In considering the 1950s in the future, historians would do well to add space as a category of analysis. Looking at how spaces were practiced, imagined, and reimagined could both help analyze the dominant values of a culture and give a reader the feeling that he or she is on the ground with the subject making the overall work more enjoyable and persuasive. In some ways Cohen deals with issues of space in her consideration of private and public spaces, but this work needs to be expanded into the family household to try and decide what the “T.V. room” meant to a family or how the space of a kitchen was practiced during different hours of the day.

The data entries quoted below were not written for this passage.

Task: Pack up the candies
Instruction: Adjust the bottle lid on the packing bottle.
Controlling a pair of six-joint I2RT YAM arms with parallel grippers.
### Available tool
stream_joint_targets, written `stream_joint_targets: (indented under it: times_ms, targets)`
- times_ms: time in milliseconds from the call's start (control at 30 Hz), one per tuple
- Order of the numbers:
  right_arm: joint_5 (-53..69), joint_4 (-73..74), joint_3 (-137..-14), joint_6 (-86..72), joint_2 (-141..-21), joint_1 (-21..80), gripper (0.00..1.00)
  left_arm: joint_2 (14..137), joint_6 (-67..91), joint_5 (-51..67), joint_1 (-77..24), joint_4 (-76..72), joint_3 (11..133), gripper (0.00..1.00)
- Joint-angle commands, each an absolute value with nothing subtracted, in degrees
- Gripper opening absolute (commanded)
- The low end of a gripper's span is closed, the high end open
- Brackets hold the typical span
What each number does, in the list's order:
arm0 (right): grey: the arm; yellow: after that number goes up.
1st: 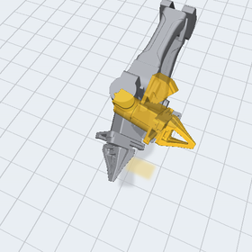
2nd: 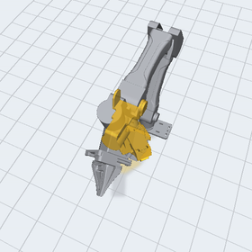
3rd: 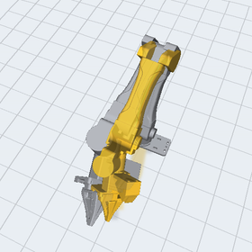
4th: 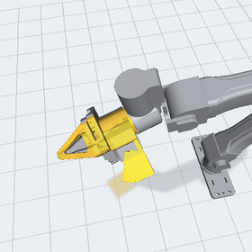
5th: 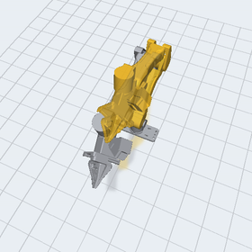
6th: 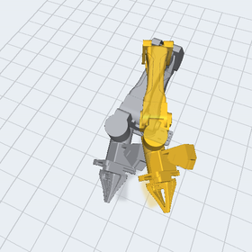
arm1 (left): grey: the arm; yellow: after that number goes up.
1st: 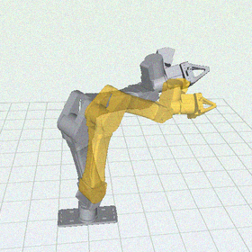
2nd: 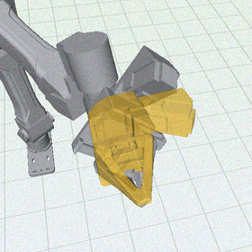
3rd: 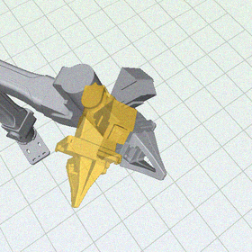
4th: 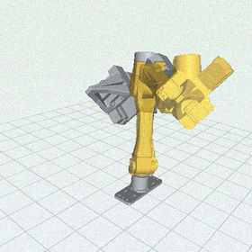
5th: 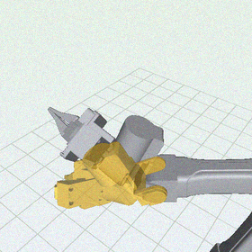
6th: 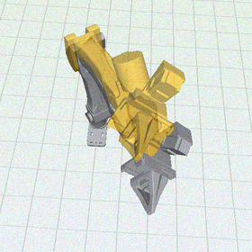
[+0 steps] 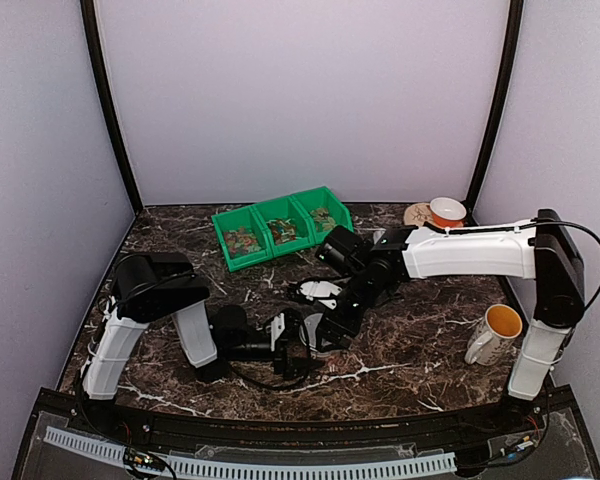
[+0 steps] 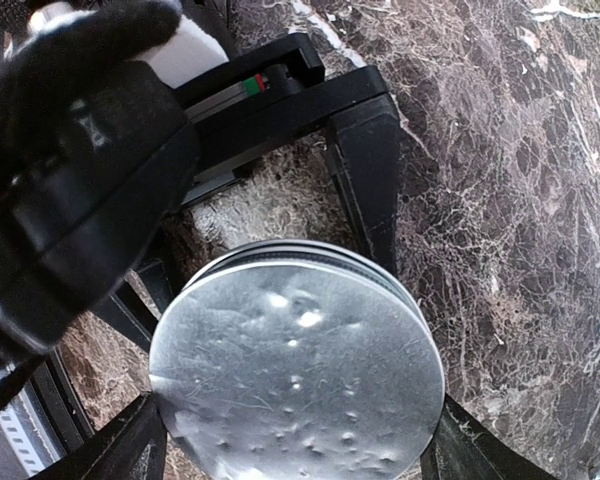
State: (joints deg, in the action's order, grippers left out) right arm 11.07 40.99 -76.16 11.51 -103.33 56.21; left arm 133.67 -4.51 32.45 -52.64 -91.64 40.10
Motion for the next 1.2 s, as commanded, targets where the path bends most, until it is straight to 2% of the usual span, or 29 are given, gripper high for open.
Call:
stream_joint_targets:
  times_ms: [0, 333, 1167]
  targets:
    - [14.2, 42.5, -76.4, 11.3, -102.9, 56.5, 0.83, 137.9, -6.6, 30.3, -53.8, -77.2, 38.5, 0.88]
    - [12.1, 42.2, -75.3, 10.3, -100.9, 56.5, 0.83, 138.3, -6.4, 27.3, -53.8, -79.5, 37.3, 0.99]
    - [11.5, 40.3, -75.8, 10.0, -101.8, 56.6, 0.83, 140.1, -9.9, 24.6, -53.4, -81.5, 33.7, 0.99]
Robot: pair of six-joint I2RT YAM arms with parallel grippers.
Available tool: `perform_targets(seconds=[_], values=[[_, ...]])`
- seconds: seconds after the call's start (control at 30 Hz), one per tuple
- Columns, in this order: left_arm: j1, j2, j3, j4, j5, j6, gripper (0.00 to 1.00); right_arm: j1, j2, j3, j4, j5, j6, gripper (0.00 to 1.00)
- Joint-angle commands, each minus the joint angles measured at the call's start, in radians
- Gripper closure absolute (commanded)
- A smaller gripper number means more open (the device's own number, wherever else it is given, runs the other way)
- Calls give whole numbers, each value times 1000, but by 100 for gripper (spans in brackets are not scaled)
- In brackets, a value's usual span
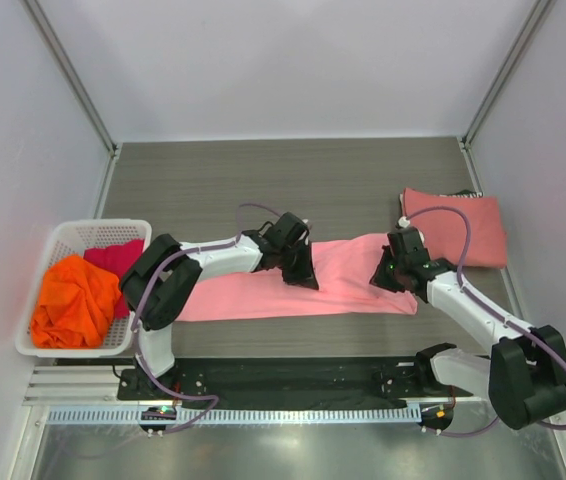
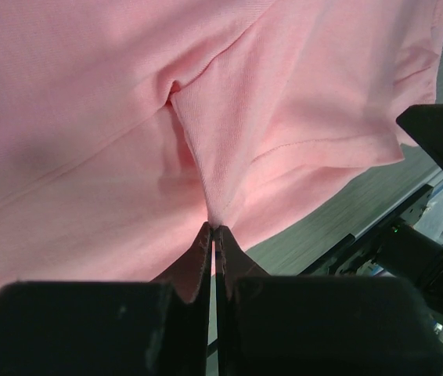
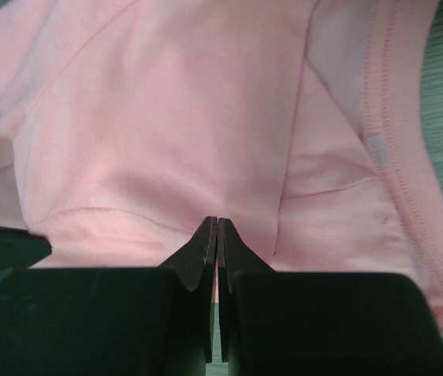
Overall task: Fold and stack the t-shirts
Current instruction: Fold the tshirt
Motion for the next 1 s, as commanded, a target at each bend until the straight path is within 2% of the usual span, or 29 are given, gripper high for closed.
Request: perform_targets(seconds=[0.0,0.2,0.23,0.3,0.33,0.43,0.53,0.6,0.63,0.67,0.7,0.73,0.87,0.97], values=[[1,-8,-8,28,35,5,100,6,-24,-48,15,-91,40,99],[12,-12,-5,25,32,7,98,39,-77,-122,-40,-79,106,99],[14,-14,-3,11,23,14,88,49,-106,-131,-46,-53,116,98],[14,-34,-8,5,0,24,75,49,-136,-137,-57,-44,124,92],[14,-45,-8,-7,-8,27,64,49,-155,-129,-65,-33,127,86],[14,-101,-8,-55,-57,54,54,50,-191,-103,-92,5,135,75],[14,-198,-17,-109,-118,89,48,50,-223,-74,-126,31,143,60],[14,-259,-29,-129,-152,120,44,53,-214,-59,-166,67,150,58],[14,-323,-37,-139,-187,125,38,56,-208,-57,-169,76,156,57],[14,-353,-63,-143,-213,128,33,58,-203,-59,-172,91,167,49],[14,-382,-77,-147,-238,133,31,58,-200,-60,-175,129,185,47],[14,-446,-94,-149,-285,133,29,59,-202,-65,-175,146,196,32],[23,-580,-169,-162,-381,134,26,62,-168,-59,-151,180,230,30],[38,-663,-227,-173,-417,134,25,72,-69,-36,-143,234,248,30]])
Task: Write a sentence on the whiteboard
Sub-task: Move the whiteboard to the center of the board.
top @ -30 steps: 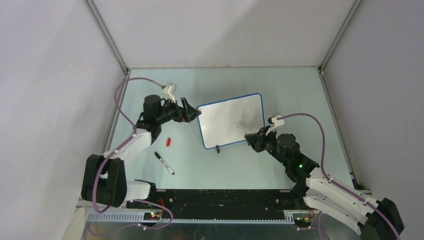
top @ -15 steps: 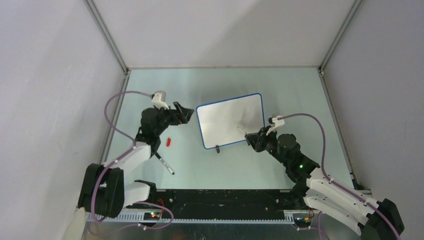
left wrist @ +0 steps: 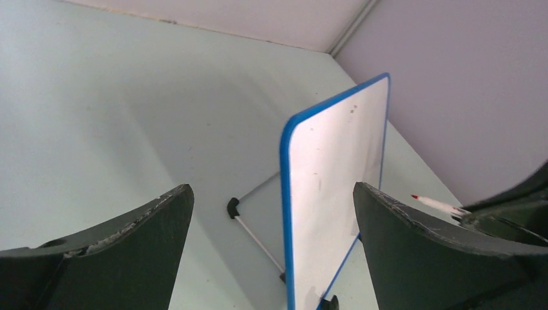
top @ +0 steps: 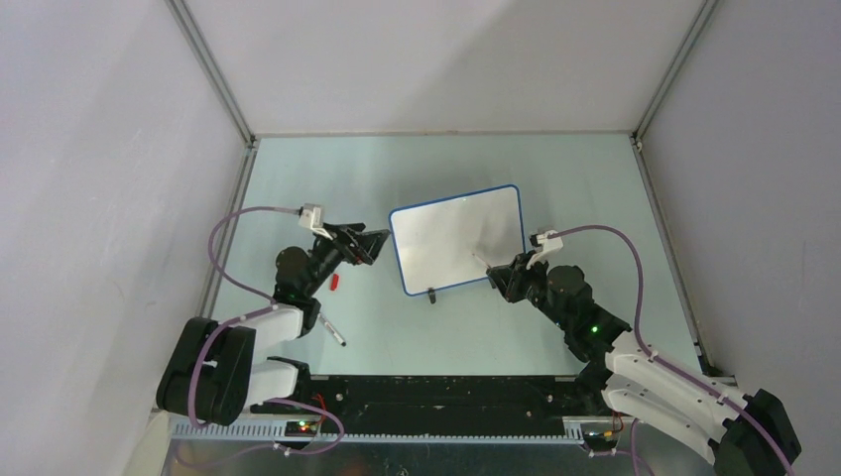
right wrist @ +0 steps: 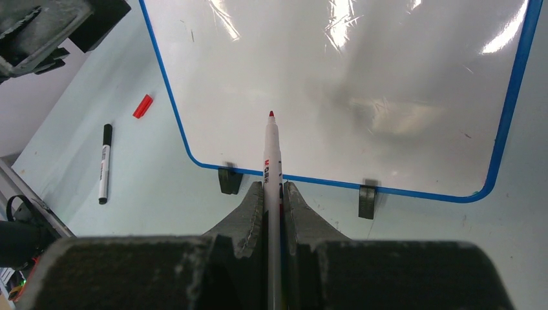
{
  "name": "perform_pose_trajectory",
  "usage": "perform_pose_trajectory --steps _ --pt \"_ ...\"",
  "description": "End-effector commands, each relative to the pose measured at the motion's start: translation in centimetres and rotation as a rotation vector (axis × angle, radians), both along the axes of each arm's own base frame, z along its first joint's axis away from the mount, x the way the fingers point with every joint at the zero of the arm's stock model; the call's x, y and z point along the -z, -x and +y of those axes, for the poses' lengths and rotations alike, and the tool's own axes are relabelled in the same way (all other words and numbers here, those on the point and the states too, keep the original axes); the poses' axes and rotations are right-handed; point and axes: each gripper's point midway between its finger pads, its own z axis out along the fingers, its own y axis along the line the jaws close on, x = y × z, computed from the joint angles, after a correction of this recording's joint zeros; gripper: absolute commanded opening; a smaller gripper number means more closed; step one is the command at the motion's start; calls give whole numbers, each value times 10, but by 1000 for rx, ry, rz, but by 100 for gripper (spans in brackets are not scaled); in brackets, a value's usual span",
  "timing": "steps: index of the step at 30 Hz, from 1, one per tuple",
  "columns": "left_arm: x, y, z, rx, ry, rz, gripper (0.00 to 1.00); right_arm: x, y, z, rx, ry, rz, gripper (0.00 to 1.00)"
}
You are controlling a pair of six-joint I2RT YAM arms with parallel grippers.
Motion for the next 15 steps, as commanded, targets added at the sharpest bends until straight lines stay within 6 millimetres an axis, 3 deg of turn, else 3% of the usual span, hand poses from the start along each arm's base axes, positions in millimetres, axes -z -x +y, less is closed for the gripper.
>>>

Elaine Tyler May, Alan Petigny, Jessica Weiss, and Lizabeth Cohen all have helped add to the richness of the post-World War II America historiography. Using cultural and social sources these historians have been able to consider and reconsider issues relating to consumerism and gender construction. While only Cohen deals with race in a convincing way, and the multiracial aspects of consumer society could use more consideration in the future, the major work left to be done lay in the spaces (big and small) that Americans in the 1950s occupied and practiced in varied ways. That said, these four works have provided the building blocks for any study that wishes to delve into those larger spatial constructions.
 Elaine Tyler May, Homeward Bound: American Families in the Cold War Era (New York: Basic Books Digital Edition, 2008) 37.
 Jessica Weiss, To Have and To Hold: Marriage the Baby-boom and Social Change (Chicago: The University of Chicago Press, 2000), 3.